Política / Transparência

Tribunal aponta irregularidades e manda vereadores devolverem R$ 318 mil em salários e diárias

Conselheiros do TCE-MS (Tribunal de Contas do Estado de Mato Grosso do Sul) decidiram, de forma unânime, determinar que vereadores e ex-vereadores de Selvíria devolvam R$ 318,1 mil aos cofres público. O valor corresponde a salário e diárias pagas a mais a parlamentares do município, distante 400 quilômetros de Campo Grande. A decisão do TCE-MS saiu em […]

Jones Mário Publicado em 11/09/2020, às 16h40 - Atualizado às 18h20

Evento na Câmara Municipal de Selvíria, em 2019 (Foto: Reprodução/Facebook)
Evento na Câmara Municipal de Selvíria, em 2019 (Foto: Reprodução/Facebook) - Evento na Câmara Municipal de Selvíria, em 2019 (Foto: Reprodução/Facebook)

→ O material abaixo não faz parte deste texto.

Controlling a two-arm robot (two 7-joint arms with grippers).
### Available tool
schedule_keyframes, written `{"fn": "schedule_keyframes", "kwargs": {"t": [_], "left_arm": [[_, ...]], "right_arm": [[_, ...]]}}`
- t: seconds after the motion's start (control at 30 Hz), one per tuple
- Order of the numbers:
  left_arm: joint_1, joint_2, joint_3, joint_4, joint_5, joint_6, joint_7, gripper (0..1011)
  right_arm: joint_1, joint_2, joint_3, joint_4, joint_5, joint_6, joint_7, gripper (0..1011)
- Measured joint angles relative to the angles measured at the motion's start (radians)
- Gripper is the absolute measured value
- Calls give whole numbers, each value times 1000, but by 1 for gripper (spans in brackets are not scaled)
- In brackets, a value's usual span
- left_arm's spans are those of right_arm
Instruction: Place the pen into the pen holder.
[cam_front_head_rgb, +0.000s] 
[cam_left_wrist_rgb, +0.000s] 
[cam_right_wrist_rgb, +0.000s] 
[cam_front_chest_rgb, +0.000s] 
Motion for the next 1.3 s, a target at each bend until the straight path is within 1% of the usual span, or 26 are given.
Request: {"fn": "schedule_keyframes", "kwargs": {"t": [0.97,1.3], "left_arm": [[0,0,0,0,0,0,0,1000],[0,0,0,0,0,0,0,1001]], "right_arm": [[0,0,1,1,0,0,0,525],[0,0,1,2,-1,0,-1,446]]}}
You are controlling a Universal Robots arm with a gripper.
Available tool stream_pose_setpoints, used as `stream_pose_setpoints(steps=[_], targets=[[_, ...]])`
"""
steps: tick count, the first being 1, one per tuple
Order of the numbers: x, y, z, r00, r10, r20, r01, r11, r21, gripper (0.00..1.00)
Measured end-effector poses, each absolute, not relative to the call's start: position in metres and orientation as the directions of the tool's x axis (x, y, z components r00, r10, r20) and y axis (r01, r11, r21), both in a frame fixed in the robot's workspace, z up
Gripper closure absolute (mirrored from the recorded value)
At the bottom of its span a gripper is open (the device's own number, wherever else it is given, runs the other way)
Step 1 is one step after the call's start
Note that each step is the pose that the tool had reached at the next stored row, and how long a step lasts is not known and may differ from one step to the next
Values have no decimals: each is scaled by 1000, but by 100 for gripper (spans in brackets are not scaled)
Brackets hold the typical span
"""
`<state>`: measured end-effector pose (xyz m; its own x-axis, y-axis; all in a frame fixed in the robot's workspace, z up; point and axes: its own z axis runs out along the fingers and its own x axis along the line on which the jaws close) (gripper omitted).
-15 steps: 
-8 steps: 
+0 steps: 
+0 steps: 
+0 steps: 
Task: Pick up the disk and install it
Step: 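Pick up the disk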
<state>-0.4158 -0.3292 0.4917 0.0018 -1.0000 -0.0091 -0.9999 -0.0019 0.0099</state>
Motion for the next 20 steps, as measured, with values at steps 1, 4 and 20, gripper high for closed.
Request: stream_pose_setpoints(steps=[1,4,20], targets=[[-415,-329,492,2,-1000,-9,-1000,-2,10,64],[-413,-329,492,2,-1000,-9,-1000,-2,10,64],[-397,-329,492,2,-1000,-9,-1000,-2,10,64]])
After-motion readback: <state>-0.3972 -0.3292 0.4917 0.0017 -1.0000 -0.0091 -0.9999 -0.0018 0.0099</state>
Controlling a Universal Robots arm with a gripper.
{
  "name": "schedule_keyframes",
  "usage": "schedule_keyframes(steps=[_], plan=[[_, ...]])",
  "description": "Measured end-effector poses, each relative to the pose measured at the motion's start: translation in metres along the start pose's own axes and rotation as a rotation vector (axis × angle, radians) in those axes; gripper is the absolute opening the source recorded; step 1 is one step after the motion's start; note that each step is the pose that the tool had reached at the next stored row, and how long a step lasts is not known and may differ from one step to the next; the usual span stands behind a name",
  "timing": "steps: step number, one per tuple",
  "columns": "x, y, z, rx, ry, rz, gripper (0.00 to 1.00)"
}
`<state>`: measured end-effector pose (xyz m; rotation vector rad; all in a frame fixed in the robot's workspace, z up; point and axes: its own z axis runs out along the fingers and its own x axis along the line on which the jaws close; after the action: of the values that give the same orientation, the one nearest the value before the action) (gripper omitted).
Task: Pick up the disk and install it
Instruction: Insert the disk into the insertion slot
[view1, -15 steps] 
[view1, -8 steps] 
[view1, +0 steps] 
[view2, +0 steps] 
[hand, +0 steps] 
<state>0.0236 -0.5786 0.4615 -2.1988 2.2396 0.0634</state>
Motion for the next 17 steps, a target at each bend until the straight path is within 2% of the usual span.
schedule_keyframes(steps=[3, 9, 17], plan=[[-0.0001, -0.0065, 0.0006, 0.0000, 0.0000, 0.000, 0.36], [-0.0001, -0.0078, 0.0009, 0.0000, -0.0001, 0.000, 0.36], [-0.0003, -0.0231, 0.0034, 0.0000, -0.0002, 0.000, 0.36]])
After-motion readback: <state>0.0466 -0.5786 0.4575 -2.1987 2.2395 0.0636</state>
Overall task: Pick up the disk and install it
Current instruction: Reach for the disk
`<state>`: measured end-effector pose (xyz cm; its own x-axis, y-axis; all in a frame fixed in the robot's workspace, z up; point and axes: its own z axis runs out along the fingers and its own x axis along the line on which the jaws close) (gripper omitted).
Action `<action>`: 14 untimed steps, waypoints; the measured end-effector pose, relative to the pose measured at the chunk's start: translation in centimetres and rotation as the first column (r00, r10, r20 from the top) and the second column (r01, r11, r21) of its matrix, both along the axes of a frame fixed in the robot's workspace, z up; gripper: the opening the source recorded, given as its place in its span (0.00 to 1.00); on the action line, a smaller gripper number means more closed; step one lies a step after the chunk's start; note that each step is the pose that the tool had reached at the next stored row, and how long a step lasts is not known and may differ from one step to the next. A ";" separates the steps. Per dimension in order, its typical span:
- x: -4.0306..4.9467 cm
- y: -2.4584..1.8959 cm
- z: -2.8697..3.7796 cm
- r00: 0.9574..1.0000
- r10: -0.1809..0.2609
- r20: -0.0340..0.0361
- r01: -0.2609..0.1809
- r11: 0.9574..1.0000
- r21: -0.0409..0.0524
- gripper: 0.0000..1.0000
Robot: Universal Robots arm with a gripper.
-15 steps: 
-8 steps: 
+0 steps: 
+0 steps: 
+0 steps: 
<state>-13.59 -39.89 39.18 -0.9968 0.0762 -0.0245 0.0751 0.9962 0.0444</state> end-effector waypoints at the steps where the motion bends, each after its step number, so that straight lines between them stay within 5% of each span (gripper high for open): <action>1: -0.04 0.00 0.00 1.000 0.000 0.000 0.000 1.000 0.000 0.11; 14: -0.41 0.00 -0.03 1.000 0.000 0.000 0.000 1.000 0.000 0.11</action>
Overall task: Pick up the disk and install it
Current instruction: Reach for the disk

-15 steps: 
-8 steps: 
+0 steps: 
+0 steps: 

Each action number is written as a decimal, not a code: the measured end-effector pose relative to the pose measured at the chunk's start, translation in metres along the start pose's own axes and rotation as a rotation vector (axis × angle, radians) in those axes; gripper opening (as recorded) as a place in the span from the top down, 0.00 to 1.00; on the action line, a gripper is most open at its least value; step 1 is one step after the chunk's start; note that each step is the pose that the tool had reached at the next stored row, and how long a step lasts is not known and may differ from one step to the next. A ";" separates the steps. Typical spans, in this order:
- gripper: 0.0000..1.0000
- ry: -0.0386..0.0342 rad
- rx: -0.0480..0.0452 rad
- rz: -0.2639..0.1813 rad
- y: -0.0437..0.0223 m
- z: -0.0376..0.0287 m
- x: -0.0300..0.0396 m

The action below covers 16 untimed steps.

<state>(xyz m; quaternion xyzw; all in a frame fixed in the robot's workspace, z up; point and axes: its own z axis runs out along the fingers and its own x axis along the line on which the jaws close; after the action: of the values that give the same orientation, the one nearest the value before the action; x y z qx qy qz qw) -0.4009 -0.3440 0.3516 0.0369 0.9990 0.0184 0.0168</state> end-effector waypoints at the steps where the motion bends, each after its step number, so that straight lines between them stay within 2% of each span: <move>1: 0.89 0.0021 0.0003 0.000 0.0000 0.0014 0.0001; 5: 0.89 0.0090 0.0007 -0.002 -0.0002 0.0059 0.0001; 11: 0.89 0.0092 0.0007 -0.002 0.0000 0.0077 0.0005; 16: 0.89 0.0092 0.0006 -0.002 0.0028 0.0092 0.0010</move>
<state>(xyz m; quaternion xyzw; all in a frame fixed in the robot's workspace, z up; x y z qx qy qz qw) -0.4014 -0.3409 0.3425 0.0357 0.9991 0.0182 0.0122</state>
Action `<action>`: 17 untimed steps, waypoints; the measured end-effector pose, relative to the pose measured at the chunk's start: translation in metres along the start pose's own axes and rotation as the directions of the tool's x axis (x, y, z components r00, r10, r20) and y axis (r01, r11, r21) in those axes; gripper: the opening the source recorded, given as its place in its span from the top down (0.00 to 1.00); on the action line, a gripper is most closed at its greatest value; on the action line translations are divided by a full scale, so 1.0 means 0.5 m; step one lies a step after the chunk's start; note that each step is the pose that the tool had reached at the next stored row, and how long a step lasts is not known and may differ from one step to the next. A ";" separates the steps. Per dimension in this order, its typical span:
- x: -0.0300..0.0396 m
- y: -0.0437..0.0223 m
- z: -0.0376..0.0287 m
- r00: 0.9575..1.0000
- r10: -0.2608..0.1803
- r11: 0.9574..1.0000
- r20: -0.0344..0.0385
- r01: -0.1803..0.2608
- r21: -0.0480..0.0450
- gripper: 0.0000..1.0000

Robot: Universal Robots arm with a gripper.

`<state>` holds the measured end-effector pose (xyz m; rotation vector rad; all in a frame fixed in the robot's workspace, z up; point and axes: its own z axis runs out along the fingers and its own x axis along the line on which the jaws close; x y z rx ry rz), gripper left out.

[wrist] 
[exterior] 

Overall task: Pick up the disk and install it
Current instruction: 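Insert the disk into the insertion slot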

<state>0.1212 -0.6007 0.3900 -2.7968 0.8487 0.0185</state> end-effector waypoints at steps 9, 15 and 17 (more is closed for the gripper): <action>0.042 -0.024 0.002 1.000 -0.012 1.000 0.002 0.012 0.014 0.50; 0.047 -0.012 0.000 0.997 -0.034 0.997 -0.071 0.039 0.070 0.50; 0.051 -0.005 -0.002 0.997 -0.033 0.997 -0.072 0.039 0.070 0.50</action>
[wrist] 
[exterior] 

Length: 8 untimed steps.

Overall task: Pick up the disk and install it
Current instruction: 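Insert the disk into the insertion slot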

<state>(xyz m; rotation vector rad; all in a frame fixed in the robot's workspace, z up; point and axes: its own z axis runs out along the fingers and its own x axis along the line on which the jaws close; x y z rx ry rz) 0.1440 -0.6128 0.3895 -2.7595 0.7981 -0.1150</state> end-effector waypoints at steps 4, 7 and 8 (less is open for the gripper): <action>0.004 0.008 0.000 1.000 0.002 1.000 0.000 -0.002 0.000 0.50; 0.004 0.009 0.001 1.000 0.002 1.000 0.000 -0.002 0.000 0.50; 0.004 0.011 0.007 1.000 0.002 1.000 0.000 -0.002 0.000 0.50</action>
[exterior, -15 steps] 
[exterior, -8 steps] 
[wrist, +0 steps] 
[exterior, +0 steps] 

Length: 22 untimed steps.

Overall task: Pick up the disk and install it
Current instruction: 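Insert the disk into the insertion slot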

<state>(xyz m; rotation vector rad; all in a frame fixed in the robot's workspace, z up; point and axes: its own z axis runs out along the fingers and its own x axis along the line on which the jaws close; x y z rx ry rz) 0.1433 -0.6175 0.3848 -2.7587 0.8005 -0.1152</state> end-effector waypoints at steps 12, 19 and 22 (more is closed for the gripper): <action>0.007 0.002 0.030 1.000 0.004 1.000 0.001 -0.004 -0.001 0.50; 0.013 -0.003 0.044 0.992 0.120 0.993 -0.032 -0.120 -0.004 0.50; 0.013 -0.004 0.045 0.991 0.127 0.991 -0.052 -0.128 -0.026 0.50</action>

Conselheiros do TCE-MS (Tribunal de Contas do Estado de Mato Grosso do Sul) decidiram, de forma unânime, determinar que vereadores e ex-vereadores de Selvíria devolvam R$ 318,1 mil aos cofres público. O valor corresponde a salário e diárias pagas a mais a parlamentares do município, distante 400 quilômetros de Campo Grande.

A decisão do TCE-MS saiu em acórdão, no bojo de inspeção realizada na Câmara Municipal de Selvíria em 2016. A maior fatia do valor corresponde à concessão de diárias, R$ 225 mil. O tribunal considerou que elas foram usadas como complementação de salário, pois a folha de pagamento dos vereadores daquele ano foi fechada em R$ 526 mil.

A vistoria do órgão identificou que os vereadores faziam diversas viagens para o mesmo local – Campo Grande – durante um único mês. Assim, recebiam várias diárias para cada deslocamento.

“[…] prática bastante condenável, por desrespeitar os princípios da eficiência, economicidade e do interesse público”, escreveu em seu voto o relator do processo, conselheiro Jerson Domingos. Ainda de acordo com ele, as justificativas apresentadas pelos legisladores foram genéricas e sem comprovação de resultados efetivos das visitas.

Dos nove vereadores de Selvíria condenados a devolver valores em diárias, cinco se reelegeram naquele ano e seguem na Câmara. São eles e as respectivas quantias devidas: Alexandre Cagliari, do PSD (R$ 29.172,15); José Antonio de Souza Junior, do PTB (R$ 21.432,60); José Cecilio da Silva Filho, do PT (R$ 21.432,60); Paulo Nascimento Bastos, do PSDB (R$ 32.148,90); e Silvio Cesar Bezerra Leite, do PDT (R$ 32.148,90).

Os outros quatro ex-parlamentares e seus débitos são: Donizete da Silva (R$ 17.860,50); Elio Alves Cavalcante (R$ 24.409,35); José Divino Alves Ferreira (R$ 18.455,85); e Marcelo Rezende (R$ 27.981,45).

Aumento no próprio salário

Todos os já citados também terão de ressarcir o município em mais R$ 10.347,96, cada. O valor é referente ao que receberam a mais em salário naquele ano, uma vez que aprovaram resolução para aumentar o próprio subsídio em 21,77%.

“[…] a jurisprudência do Supremo Tribunal Federal é no sentido da impossibilidade de majoração do subsídio de vereadores durante a legislatura em curso, a preservar a moralidade e impedir que possam legislar em causa própria”, opinou Jerson Domingos.

Além disso, o presidente da Câmara à época, José Antônio de Souza Junior, ainda foi responsabilizado pelas irregularidades e multado em R$ 4,7 mil.

Os vereadores e ex-vereadores têm 60 dias para transferir os valores devidos ao FUNTC (Fundo Especial de Desenvolvimento, Modernização e Aperfeiçoamento do Tribunal de Contas de Mato Grosso do Sul).